None other than Golden Arm from 1 Blue Jays Way and myself watched it all unfold from section 114. In fact, we have a pretty impressive streak going: in back to back games where we were sitting in the same section, Jose Bautista hit 4 home runs total, 2 in each game.
To fully grasp how epic Jose Bautista’s home run was off David Robertson, you have to understand the back story leading up to that fateful at bat.
In the bottom of the third inning, Bautista put the Blue Jays on the board with a 2-run home run off Ivan Nova. It was his 39th of the season, and at that moment I had a feeling something special was going to happen that night.
Jose Bautista’s next at bat against Ivan Nova came in the bottom of the sixth inning. In his first pitch of the at-bat, Bautista slammed a foul ball into the upper deck. I guess Nova was none too pleased with that, because his 1-1 pitch to Bautista buzzed right past his head.
Nova claimed he wasn’t trying to hit Bautista, but my suspicion is Nova was trying to throw Bautista off his game. Subsequently, the benches cleared and the Yankees and Blue Jays nearly came to blows.
With tensions nearly boiling over on the field, here’s what Bautista had to say about the incident (courtesy of the Toronto Sun):
“Instinctively, I was kind of upset.
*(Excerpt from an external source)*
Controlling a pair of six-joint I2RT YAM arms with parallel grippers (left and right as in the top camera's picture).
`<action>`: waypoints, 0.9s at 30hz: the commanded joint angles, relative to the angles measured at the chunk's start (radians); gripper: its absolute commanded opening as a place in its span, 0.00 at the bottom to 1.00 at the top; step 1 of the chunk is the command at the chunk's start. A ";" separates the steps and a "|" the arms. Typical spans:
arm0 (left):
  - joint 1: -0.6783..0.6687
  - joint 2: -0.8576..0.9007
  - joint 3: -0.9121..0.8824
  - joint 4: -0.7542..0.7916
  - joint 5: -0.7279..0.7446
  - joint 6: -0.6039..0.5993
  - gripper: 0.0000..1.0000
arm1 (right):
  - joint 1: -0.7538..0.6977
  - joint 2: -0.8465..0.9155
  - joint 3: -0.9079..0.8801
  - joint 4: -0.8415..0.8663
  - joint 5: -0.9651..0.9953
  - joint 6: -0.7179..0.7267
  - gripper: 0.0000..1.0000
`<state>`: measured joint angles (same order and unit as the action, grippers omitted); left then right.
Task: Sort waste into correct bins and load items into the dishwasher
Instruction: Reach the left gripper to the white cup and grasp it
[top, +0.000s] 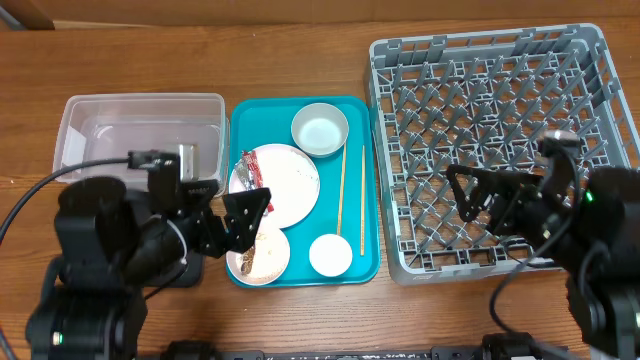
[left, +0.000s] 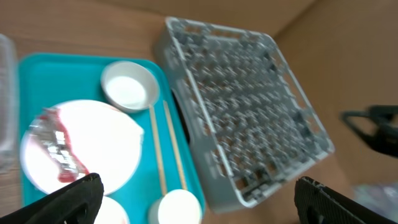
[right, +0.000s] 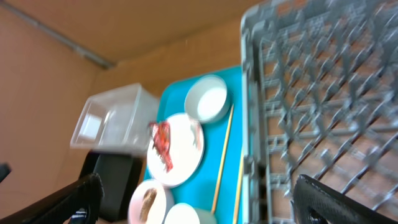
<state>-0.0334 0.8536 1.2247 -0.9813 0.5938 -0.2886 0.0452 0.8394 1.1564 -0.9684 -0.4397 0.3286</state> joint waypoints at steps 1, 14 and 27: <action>-0.006 0.053 0.023 -0.018 0.119 -0.033 1.00 | -0.006 0.050 0.030 -0.012 -0.103 -0.018 1.00; -0.448 0.253 0.021 -0.211 -0.391 -0.192 0.86 | -0.006 0.087 0.030 -0.019 -0.112 -0.018 1.00; -0.792 0.636 0.017 -0.198 -0.758 -0.415 0.81 | -0.006 0.148 0.030 -0.056 -0.113 -0.017 1.00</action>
<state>-0.8234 1.4117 1.2312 -1.1881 -0.0814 -0.6319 0.0456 0.9779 1.1576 -1.0214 -0.5453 0.3172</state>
I was just trying to see what kind of reaction I was going to get (from Nova). I was surprised to see he was pretty defiant; he was walking up toward me and was flashing his hands up and yelling. That’s when I felt that the pitch was intentional.
If he would have thrown at my foot, or my leg or my back, it would have been totally different. The pitch was right at my head and it got me pretty upset.”
What surprised me the most about the incident was Ivan Nova’s cockiness. I mean, I would expect that from somebody like Roger Clemens, but a rookie like Ivan Nova? Show some respect to your elders, young man.
Bautista ended up flying out in that at bat, but the atmosphere at the Rogers Centre at that point was palpable. And with a tied game at 2-2 going into the eighth, Jose Bautista was ready to blow the roof off of the stadium.
David Roberston was pitching in relief for the Yankees and began the inning by striking out John McDonald. Jose Bautista stepped into the box and must have been aching to make the Yankees pay for brushing him back.
What happened next was nothing short of spectacular. Jose Bautista took a 2-2 fastball and sends it over the fence to put the Blue Jays ahead 3-2 in what was the greatest home run by a Blue Jay in recent memory.
Rather than let his emotions get the better of him after the brushback from Ivan Nova, Jose Bautista retaliated the best way he knew how … with his bat.
After pausing for a moment to staredown David Robertson, Jose Bautista pimped that home run and savoured the moment taking a total of 28.7 seconds to round the bases.
When asked if he took his time trotting around the basepaths because he had just socked his 40th home run of the year, Bautista responded with this explanation (courtesy of Sportsnet.ca):
“I don’t think it was because it was No. 40, it was a tight game, pretty late. I knew that if we took the lead we needed three outs to win, and given what had transpired out there, I enjoyed it pretty good.”
There were so many amazing parts to that home run: the staredown, Bautista dropping the bat in the batter’s box, and his shaking of his fist as he crossed home plate in celebration of the home run.
The optics of the home run is what made it so memorable: it was a tied 2-2 game in the 8th inning, it was against the rival New York Yankees, it was Bautista’s 40th home run of the season, and it was after one of their pitchers tried to send a message to Jose Bautista.
In what was perhaps a bit of foreshadowing, I released this tweet just prior to game time in hopes that maybe Jose Bautista would hit number 39 and 40 while I was in attendance at the Rogers Centre:
Thankfully, Joey Bats graciously obliged and I will never ever forget that game for the rest of my life.
In the grand scheme of things, there wasn’t much on the line that night for the Blue Jays in the way of making up ground on the Yankees. But there was something much more important at stake: pride.
And when the Yankees challenged Jose Bautista’s pride, he responded with a giant “f*ck you”.